Pfizer has just won the sweepstakes for San Francisco Bay Area cancer drugmaker Medivation, with a buyout made official early Monday morning.
The Financial Times first reported late Sunday that Pfizer (NYSE: [[ticker:PFE]]) was close to finalizing a $14 billion deal for Medivation (NASDAQ: [[ticker:MDVN]]), whose shares closed on Friday at $67.16 apiece. On Monday morning, Pfizer confirmed that it would pay $81.50 a share in cash for the company.
Pfizer’s buyout ends a several month-long auction process for Medivation that included a hostile bid from Sanofi and reported interest from several large companies, among them Merck, Celgene, and Gilead Sciences. The winning bid values Medivation at almost $5 billion more than Sanofi’s $9.3 billion, $52.50 per share hostile offer, a deal Medivation publicly rejected.
Pfizer, of course, has been known throughout its history for large buyouts, using mega-deals for entities like Wyeth, Warner-Lambert, and Pharmacia to become one of the largest drugmakers in the world. Just last year it paid $17 billion for Hospira; a $14 billion Medivation deal is Pfizer’s largest since.
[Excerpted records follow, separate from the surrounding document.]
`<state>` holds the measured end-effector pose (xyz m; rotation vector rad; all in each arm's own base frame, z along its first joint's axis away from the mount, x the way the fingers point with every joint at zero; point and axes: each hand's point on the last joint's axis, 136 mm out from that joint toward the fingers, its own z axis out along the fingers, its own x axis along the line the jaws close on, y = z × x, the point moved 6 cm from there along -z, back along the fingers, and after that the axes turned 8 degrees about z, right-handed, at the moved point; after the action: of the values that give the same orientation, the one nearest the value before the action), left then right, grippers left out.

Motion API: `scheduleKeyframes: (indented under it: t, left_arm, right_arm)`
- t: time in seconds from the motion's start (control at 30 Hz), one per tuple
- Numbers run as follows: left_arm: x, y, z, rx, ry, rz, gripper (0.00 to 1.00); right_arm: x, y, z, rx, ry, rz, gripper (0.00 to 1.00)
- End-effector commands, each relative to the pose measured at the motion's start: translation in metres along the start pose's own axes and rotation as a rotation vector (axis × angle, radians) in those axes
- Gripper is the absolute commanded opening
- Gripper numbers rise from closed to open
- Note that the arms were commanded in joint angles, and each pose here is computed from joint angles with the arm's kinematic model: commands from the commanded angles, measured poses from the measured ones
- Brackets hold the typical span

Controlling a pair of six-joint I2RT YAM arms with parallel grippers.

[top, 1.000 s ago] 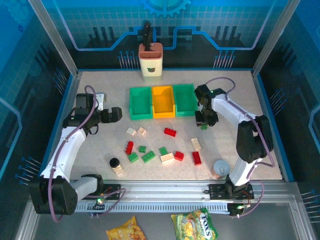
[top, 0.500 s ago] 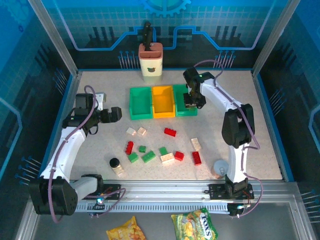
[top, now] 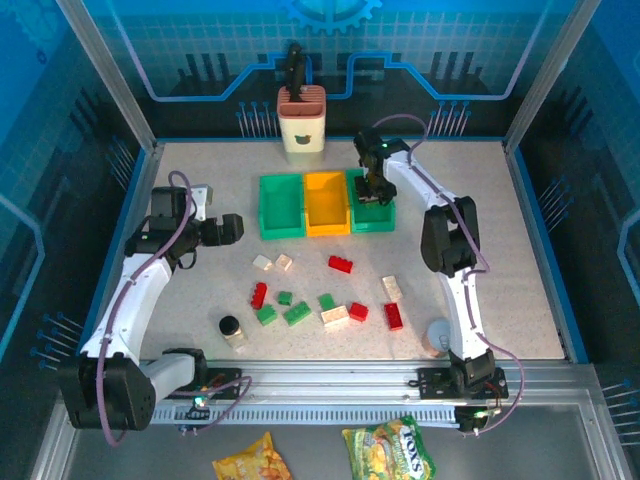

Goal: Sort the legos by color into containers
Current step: Place the lego in the container.

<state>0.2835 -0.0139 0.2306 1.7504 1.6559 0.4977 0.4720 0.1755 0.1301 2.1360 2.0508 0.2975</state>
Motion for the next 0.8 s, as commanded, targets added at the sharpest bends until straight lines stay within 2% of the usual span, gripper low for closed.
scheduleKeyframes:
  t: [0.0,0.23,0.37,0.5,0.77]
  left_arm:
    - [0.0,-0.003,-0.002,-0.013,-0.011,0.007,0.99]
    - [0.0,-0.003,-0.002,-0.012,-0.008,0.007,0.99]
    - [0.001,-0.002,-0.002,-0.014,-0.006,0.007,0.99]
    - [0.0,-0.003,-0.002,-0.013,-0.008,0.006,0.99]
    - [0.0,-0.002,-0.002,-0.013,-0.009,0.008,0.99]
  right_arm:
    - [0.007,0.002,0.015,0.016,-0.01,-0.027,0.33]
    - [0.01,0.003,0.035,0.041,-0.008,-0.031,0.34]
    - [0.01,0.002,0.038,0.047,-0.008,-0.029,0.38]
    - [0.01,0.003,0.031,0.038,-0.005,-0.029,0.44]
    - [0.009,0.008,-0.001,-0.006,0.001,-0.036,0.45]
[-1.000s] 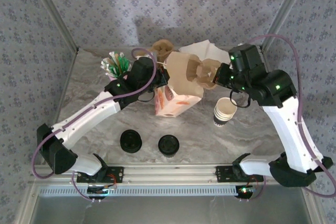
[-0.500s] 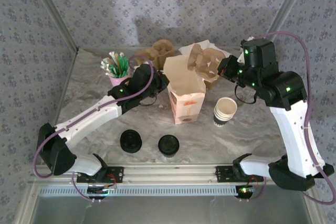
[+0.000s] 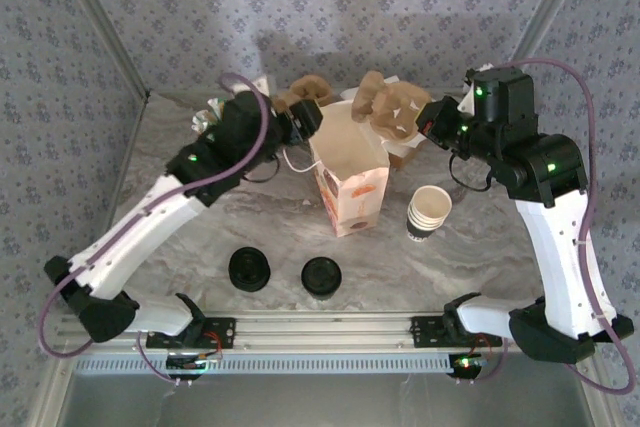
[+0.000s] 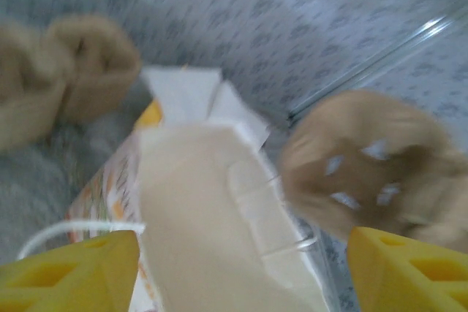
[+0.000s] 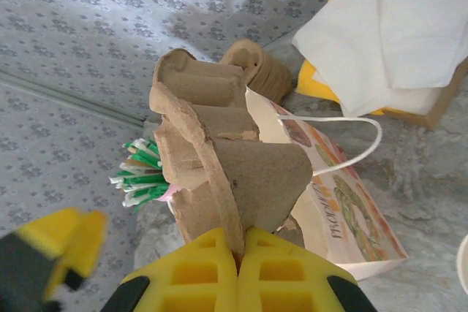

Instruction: Pack the takeout coffee

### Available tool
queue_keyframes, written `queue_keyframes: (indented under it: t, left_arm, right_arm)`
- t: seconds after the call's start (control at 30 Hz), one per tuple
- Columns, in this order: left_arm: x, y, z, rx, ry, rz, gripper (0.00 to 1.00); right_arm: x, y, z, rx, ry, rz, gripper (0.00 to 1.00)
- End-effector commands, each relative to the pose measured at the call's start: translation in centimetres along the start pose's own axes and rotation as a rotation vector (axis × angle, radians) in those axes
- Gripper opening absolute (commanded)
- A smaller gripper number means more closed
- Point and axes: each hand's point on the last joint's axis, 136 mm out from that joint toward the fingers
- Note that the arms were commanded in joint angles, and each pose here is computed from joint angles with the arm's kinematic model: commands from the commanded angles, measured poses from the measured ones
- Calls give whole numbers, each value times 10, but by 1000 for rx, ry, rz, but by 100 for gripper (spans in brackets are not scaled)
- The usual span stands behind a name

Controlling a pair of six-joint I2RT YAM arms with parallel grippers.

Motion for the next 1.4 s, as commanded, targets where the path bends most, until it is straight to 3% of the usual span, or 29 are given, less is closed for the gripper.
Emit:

The New York pharma giant is also very familiar with Medivation, having inked a $725 million licensing deal for an experimental Alzheimer’s drug, dimebon, from the company back in 2008. Pfizer paid $225 million up front for the Alzheimer’s drug, but later had to write off its investment when the drug failed to live up to expectations.
Though the dimebon failure was a big setback for Medivation, the Pfizer alliance helped fuel the development of a prostate cancer drug known as enzalutamide (Xtandi). Medivation won FDA approval of enzalutamide in 2012, and the drug, which is approved for prostate cancer patients both before and after chemotherapy, generated close to $2 billion in sales in 2015 and $595 million last quarter. Sales are ultimately expected to top out much higher than that, though Medivation shares enzalutamide profits with Astellas Pharma via a 2009 partnership. Medivation and Astellas are also testing enzalutamide in breast and liver cancer.
Medivation is also one of several companies developing what is known as a “PARP” inhibitor. PARP blockers are cancer drugs that target poly ADP-ribose polymerase, enzymes that help cells respond to DNA damage and repair themselves. PARPs have become a popular target because blocking their activity is a method of potentially stopping tumor cells from preparing the damage done by chemotherapy.
Though a PARP drug from Sanofi failed in 2011, the field has since rebounded. AstraZeneca won FDA approval of the first PARP-blocking drug, olaparib (Lynparza), for certain forms of ovarian cancer in 2014. Two months ago, Tesaro (NASDAQ: [[ticker:TSRO]]) followed with positive Phase 3 data for its own PARP-blocking drug, niraparib, in ovarian cancer.
Several companies are trying to expand the reach of these drugs into other cancers as well, among them Medivation, whose talazoparib will soon produce some critically important data. The drug is currently in a Phase 3 trial in breast cancer, a study expected to wrap up in early 2017. Medivation bought talazoparib from BioMarin Pharmaceutical (NASDAQ: [[ticker:BMRN]]) for $410 million last year. Medivation also has a third experimental cancer drug, pidilizumab, being tested in various blood cancers. Pfizer said in its statement that drug could be combined with other cancer immunotherapy drugs in its portfolio.
“We believe the combination with Pfizer is the right next step in our growth trajectory and is a testament to the passion and dedication by which the Medivation team has delivered on our mission to profoundly transform patients’ lives through medically innovative therapies,” said Medivation founder, president, and CEO David Hung, in the statement.
Pfizer will hold a conference call later this morning to discuss the deal.